All is not well with the spacesuits aboard the ISS.
Yesterday, Russian cosmonaut Oleg Artemyev was instructed by Roscosmos ground control to “drop everything and go back” to the ISS when he was three hours into a spacewalk. The issue: a flaw in the Orlan EVA suit’s electrical system that caused an unexpected drop in the suit’s battery levels.
- Artemyev was able to return safely to the airlock and connect with station power. “I think we need some solar panels on the Orlans,” he said after returning.
- After the spacewalk was safely terminated and both Artemyev and fellow crew member Denis Matveev were back aboard the station, NASA wrote in a blog post that Artemyev “was never in any danger.”

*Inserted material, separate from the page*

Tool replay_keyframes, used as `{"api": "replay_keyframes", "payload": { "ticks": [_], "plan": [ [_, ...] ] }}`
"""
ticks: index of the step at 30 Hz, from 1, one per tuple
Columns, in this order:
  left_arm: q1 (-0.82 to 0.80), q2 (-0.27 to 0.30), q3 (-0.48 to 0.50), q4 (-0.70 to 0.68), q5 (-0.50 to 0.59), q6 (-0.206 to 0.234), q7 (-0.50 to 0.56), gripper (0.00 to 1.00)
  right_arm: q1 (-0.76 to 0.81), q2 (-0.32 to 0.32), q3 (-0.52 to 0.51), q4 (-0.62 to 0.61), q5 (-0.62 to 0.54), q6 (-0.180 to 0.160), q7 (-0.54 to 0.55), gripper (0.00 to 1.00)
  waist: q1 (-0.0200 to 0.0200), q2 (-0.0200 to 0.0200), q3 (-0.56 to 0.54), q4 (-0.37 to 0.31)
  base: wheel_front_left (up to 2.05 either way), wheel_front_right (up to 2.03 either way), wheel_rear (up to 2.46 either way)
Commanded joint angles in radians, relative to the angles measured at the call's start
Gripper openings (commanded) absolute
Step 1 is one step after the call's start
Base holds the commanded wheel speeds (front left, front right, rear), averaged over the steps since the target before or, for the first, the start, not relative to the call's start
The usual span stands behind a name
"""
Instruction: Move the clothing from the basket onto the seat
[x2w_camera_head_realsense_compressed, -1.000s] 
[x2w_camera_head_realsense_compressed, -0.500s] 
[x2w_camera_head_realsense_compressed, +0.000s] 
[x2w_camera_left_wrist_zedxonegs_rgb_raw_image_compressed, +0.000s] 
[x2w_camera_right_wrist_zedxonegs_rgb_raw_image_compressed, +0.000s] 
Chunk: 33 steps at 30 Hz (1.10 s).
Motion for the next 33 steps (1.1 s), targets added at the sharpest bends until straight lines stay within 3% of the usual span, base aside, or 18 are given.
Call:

Suits are made for walking: The two cosmonauts had ventured out to make upgrades to the European Robotic Arm, which has been aboard the station. They successfully installed two cameras and removed thermal insulation and a launch restraint. After Artemyev was instructed to return to the station, cosmonaut Sergey Korsakov returned the arm to its correct position from inside the station, and Matveev ended his spacewalk early.
Getting up in age: The Russian Orlan suit isn’t the only one that’s had issues recently. On a spacewalk in March, ESA astronaut Matthias Maurer came back from a spacewalk with water in his helmet, and in May, NASA paused all its spacewalks off the ISS.
- Russia uses its own spacesuits on the ISS and didn’t pause spacewalks when NASA did.
On NASA’s end, new in-house and commercial EVA suits are in the works. NASA is building its own through the Exploration Extravehicular Mobility Unit (xEMU) program, and recently contracted Axiom and Collins to build their own versions.
The upshot: Though Roscosmos has announced its intentions to leave the ISS to build its own space station after 2024, NASA is still set on extending the outpost’s operations through 2030. One way or another, the partner agencies are going to need the EVA suits in working order to maintain the station in the coming years.